“For you do not know on which day your Lord will come.”
“Mamma in her kerchief, and I in my cap, had just settled our brains for a long winter’s nap.”
There’s something extremely enjoyable about sleep. The older we get, the more we appreciate something as simple as a nap. If I were to paint a verbal picture for you of a Sunday afternoon in January, with snow falling outside and the fireplace roaring, with a feather pillow and one of Grandma’s quilts on the sofa, then if the idea of a long nap didn’t immediately appeal to you, you would have to be under the age of thirty.
Nonetheless, regardless of age, is there anyone who likes being woken from sleep? I doubt there are many parents who like the chore of trying to wake a child. Sleep is something we cling to. Even if we can only have one more minute of sleep, and press the snooze button one more time … We don’t want to leave our state of sleep.

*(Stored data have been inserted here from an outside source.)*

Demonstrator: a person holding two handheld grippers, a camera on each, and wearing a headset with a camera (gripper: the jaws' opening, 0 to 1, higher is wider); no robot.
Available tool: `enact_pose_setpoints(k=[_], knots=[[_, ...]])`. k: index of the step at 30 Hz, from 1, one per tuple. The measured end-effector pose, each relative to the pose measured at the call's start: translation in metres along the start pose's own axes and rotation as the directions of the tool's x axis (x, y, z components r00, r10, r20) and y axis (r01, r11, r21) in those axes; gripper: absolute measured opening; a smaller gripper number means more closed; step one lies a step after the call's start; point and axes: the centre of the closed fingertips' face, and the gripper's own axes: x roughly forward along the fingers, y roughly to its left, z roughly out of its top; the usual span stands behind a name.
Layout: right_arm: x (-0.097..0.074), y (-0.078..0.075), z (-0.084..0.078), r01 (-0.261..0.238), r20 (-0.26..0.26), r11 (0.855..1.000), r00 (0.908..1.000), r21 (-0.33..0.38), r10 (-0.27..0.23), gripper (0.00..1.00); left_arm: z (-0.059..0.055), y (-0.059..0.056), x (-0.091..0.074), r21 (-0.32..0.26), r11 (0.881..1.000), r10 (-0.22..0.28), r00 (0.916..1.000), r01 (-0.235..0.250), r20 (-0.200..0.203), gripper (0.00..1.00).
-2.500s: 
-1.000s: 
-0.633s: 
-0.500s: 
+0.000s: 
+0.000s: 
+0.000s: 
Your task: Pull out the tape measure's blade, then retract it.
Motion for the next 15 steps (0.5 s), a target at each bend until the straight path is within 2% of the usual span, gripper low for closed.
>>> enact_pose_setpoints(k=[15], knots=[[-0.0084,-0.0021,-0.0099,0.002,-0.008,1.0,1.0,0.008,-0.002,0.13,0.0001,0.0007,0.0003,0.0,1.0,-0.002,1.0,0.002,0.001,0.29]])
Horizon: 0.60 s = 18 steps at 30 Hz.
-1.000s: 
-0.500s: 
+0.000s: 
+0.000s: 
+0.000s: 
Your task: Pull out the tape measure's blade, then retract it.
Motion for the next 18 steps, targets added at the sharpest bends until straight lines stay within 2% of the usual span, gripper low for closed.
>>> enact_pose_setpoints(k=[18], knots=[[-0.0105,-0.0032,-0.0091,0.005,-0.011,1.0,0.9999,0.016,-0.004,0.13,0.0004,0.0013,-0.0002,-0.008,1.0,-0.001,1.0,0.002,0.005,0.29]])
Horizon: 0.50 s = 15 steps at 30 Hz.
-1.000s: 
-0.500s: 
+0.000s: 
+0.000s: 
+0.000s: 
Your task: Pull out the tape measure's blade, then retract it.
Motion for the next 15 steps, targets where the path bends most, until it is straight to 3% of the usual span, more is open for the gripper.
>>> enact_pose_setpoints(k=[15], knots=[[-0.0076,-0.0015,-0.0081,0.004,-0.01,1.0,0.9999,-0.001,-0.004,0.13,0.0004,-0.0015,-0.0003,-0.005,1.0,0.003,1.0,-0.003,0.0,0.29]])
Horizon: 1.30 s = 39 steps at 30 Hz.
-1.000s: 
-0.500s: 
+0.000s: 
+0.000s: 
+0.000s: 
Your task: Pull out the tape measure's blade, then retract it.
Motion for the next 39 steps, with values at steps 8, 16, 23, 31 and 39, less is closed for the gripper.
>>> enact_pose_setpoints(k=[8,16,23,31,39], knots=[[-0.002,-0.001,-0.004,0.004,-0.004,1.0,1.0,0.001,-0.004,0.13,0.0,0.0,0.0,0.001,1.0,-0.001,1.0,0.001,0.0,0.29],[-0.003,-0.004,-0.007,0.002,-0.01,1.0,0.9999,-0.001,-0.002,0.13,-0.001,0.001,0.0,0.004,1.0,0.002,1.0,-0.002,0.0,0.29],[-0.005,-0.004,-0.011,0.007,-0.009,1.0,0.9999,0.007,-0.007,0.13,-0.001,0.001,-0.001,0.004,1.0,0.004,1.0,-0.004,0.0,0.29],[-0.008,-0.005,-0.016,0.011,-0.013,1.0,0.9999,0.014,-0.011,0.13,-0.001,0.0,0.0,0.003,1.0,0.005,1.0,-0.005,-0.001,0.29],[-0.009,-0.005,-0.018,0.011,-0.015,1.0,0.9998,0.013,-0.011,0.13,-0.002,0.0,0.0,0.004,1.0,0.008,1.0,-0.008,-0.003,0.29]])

Yet even as much as we prize our sleep, sleep is also used in our culture as a metaphor for very negative experiences. If we say that someone’s “asleep at the wheel”, we’re not complimenting the person. If an athlete is on the field or the court, and the coach yells at the athlete, “Wake up out there!”, you can assume that the coach is not happy with the athlete’s performance.
In those settings, “sleep” implies some sort of “disconnect”, while its opposite—wakefulness—implies being connected, being “plugged in”, being alert to and engaged in what’s going on around oneself. The person who is asleep is not aware of what’s going on around him. He cannot see the “big picture”.
Even more confusing is that these two opposite ways of using the metaphor of “sleep”—as something that is very enjoyable and comfortable, and also as something implying a disconnect in our lives—are not mutually exclusive. That is, we often enjoy being disconnected from the bigger picture. One of the reasons that we want to remain asleep is so that we won’t have to look at the big picture.
We hear about this double meaning of sleep within today’s Scriptures. Focus upon Jesus’ command in the Gospel Reading. What kind of sleep is Jesus talking about when he commands, “Therefore, stay awake!”? In order to reach an answer, reflect upon different degrees to which one can or cannot awaken oneself.
First, there is the sort of sleep that you can wake yourself from directly. For example, an athlete can monitor his stats, recognize when he’s sleeping out on the field or the court, and take concrete steps to wake himself from his slumber.
Second is the kind of sleep from which we can only wake ourselves indirectly. An example would be the sleep that we settle into each night when we put our head on our pillow. You can’t consciously rouse yourself from the middle of this sleep. But you can wake yourself indirectly by setting an alarm clock before falling asleep.
Then there is a third type of sleep, from which we cannot wake ourselves at all. The most obvious example of this is death: human death.
In our moral and spiritual life, we have to face all three types of sleep.
First is the sleep of vice. A vice is a bad moral habit that we choose to cultivate, but which we can also uproot if we so choose. Moral effort by itself can alleviate vices, although God’s grace makes the process much easier.
Second is the sleep caused by sin. Sin destroys grace within us, leading to a sort of spiritual sleep. We can only uproot sin—both mortal and venial—indirectly, by turning to God to wake us up. We can make restitution for our sins, but not atonement.
Third is the sleep of death. Human death, unlike vices and sins, is irreversible (outside of a miracle). Ordinarily, no human person can raise herself or himself from death. Only Jesus, who declared, “I am the Resurrection and the Life”, can wake one from death.
To stay awake, then, is to wait for the coming of Christ with hope and assurance. We trust that His advent will bring freedom from vice, atonement for sin, and a door leading through human death into a life greater than we can imagine here below.